### INPUT DATA

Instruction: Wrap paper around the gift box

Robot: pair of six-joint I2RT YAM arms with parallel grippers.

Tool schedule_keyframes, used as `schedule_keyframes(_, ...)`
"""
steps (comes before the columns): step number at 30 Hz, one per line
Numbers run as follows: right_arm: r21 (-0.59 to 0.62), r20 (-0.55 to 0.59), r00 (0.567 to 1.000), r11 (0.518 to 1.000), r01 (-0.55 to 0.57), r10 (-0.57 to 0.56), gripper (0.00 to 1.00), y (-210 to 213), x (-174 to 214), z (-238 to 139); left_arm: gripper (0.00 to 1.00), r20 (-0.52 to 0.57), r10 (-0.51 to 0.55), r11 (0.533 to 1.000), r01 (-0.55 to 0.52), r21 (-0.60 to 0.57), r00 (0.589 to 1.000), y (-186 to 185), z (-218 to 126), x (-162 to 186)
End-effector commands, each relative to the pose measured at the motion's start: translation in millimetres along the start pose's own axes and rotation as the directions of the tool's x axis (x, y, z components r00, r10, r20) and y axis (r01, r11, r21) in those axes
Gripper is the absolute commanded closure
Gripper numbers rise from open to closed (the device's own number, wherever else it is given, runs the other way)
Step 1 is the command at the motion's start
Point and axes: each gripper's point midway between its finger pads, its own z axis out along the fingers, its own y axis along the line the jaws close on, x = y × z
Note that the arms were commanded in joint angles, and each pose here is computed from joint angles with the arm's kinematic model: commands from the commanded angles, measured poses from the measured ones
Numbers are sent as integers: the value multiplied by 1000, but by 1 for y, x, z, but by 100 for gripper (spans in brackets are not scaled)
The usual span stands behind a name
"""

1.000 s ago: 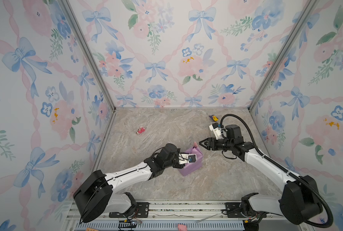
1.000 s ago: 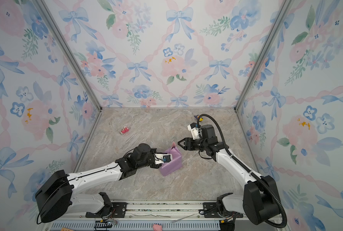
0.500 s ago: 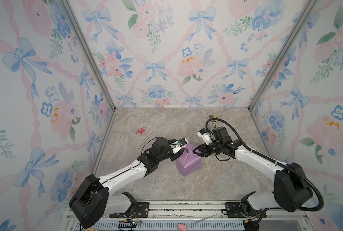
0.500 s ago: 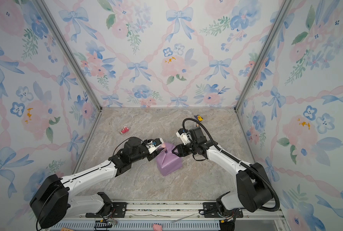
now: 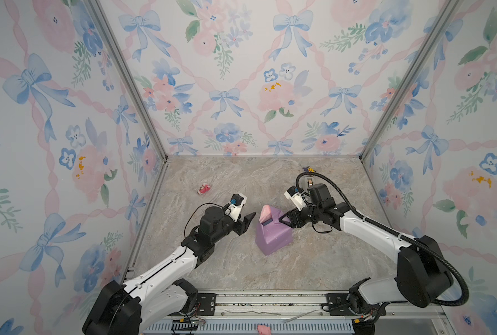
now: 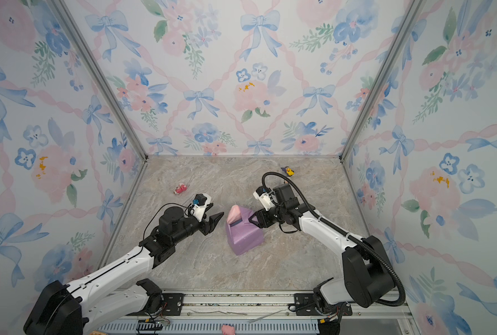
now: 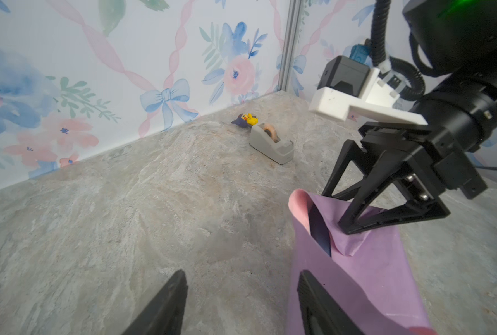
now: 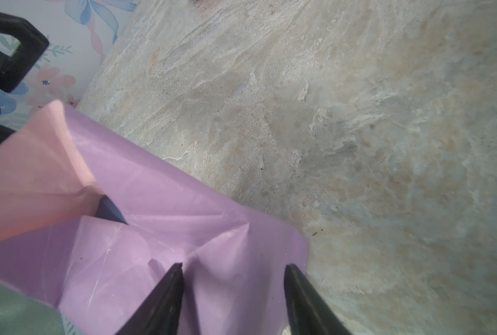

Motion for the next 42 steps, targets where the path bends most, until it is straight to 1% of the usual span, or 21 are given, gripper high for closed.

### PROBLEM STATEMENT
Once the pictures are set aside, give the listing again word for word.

### EXERCISE RESPONSE
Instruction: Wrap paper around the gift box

Robot: pair of six-joint I2RT YAM arms with parallel grippers.

Tool schedule_keyframes, used as `schedule_keyframes(_, ...)`
"""
steps (comes before the columns): step number at 30 Hz, one per line
Numbers run as follows: right_arm: r21 (-0.59 to 0.62), r20 (-0.55 to 0.59), r00 (0.567 to 1.000), r11 (0.518 to 1.000), r01 (-0.55 to 0.57), r10 (-0.57 to 0.56), gripper (0.00 to 1.00), y (-210 to 213), x (-174 to 214), z (-238 to 139); left_arm: gripper (0.00 to 1.00), r20 (-0.52 to 0.57), r10 (-0.51 to 0.55), r11 (0.533 to 1.000), r01 (-0.55 to 0.52), r21 (-0.60 to 0.57), r00 (0.589 to 1.000), y (-186 to 185), z (-218 to 126), x (-162 to 186)
End-effector commands, each relative to the pose measured at the motion's start: translation in millimetres along the start pose's own axes and rotation as the directions of the tool's x axis (x, y, z components r00, r10, r20) and y axis (r01, r11, r21) in those axes
Gripper is the absolute commanded closure
Gripper numbers rise from open to closed (the device's own number, wherever else it is given, runs the other way)
Step 1 is the command at the motion's start
Point and axes: each gripper's point midway between its finger pads, its own z axis out along the fingers, its own y axis along the line the jaws close on, x = y × z
Note that the arms were commanded in joint angles, and each pose here is computed from joint angles with the arm's kinematic model: commands from the commanded angles, measured poses from the measured ones
Numbers are sent as integers: the value multiplied by 1000, but by 1 for y, x, z, but by 100 for gripper (spans in brackets are not scaled)
The usual span stands behind a name
"""

1.000 s ago: 
1.000 s ago: 
0.500 s ago: 
0.500 s ago: 
now: 
now: 
now: 
now: 

Motion for the next 42 steps, targets where the path bends most, until it is straight to 1% of the usual span, or 21 are given, gripper high for closed.

The output is complete, and nothing more is needed.